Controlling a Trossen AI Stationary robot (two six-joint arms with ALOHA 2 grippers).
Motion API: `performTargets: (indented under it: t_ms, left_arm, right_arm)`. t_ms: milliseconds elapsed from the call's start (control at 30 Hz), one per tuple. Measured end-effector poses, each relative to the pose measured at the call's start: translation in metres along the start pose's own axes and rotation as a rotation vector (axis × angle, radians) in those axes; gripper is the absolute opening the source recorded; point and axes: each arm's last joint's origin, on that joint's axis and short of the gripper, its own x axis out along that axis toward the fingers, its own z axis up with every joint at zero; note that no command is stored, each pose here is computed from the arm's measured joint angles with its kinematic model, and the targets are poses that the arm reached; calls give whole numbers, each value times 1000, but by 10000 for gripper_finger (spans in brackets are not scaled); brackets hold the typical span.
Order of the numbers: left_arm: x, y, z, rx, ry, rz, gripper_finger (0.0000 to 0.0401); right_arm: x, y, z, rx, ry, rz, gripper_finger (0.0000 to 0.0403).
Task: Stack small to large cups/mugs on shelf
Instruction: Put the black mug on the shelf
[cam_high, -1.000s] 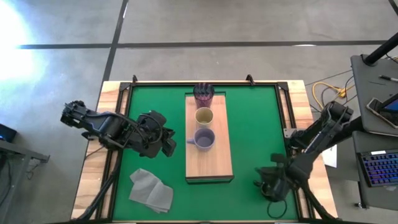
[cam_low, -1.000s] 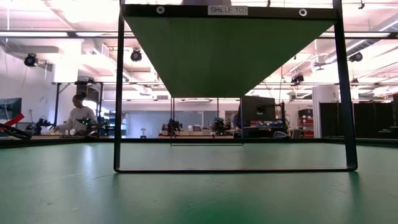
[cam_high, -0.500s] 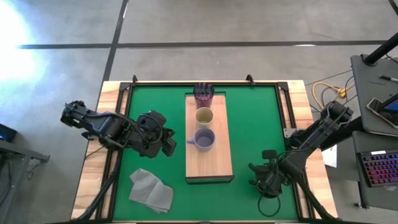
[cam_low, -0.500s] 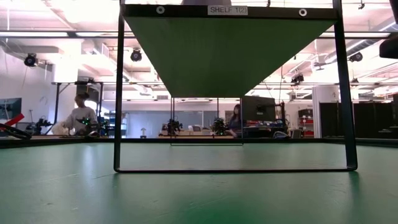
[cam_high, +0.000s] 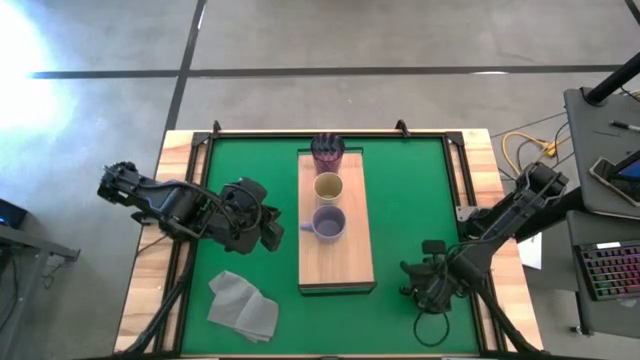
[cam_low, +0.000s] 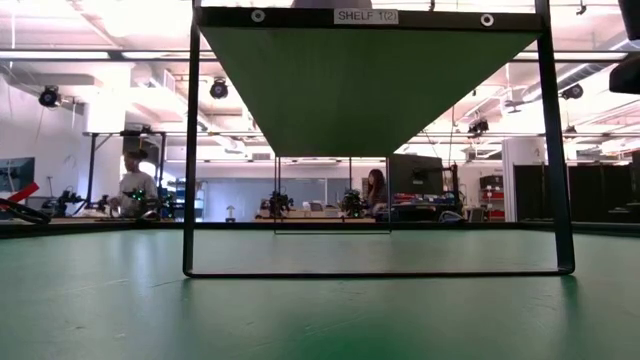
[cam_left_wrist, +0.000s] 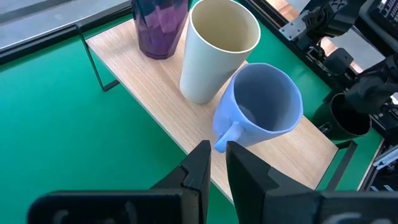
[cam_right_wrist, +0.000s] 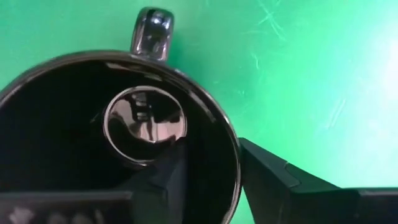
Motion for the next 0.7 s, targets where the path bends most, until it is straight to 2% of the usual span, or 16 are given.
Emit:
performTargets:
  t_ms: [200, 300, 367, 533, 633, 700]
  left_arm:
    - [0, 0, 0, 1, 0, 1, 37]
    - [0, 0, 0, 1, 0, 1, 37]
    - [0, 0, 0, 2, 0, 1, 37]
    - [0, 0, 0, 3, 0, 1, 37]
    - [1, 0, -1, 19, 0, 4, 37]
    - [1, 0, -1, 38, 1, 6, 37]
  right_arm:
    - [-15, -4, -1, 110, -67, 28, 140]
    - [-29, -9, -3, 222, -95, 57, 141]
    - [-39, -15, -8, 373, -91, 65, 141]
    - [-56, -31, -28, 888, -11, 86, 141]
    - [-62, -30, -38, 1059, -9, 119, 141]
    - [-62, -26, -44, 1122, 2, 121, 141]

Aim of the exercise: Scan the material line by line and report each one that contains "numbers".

Response box:
Motion API: `performTargets: (indented under it: t_ms, left_arm, right_arm)`. t_ms: milliseconds elapsed from the call's start (control at 30 Hz), one per tuple. Measured end-effector poses, each relative to the pose measured at the call's start: translation in metres along the start pose's own axes and rotation as a rotation vector (axis × angle, radians) in those axes; gripper is the absolute opening the source recorded; point and axes: each arm's last joint's origin, on that joint's axis and short of the gripper, its own x axis out along that axis toward the fingers, its own z axis up with every joint at zero; note that no command is stored, each pose here is computed from the arm's measured joint angles with its kinematic model, and the targets are poses that the arm reached; calls give whole numbers, each value times 1000, but by 10000 for gripper_finger (spans in brackets are not scaled); brackets hold the typical span.
Order of the numbers: left_arm: x, y, z, rx, ry, rz, gripper_finger (0.0000 to 0.0401); right_arm: x, y, z, rx, ry, rz, gripper_finger (0.0000 to 0.0403).

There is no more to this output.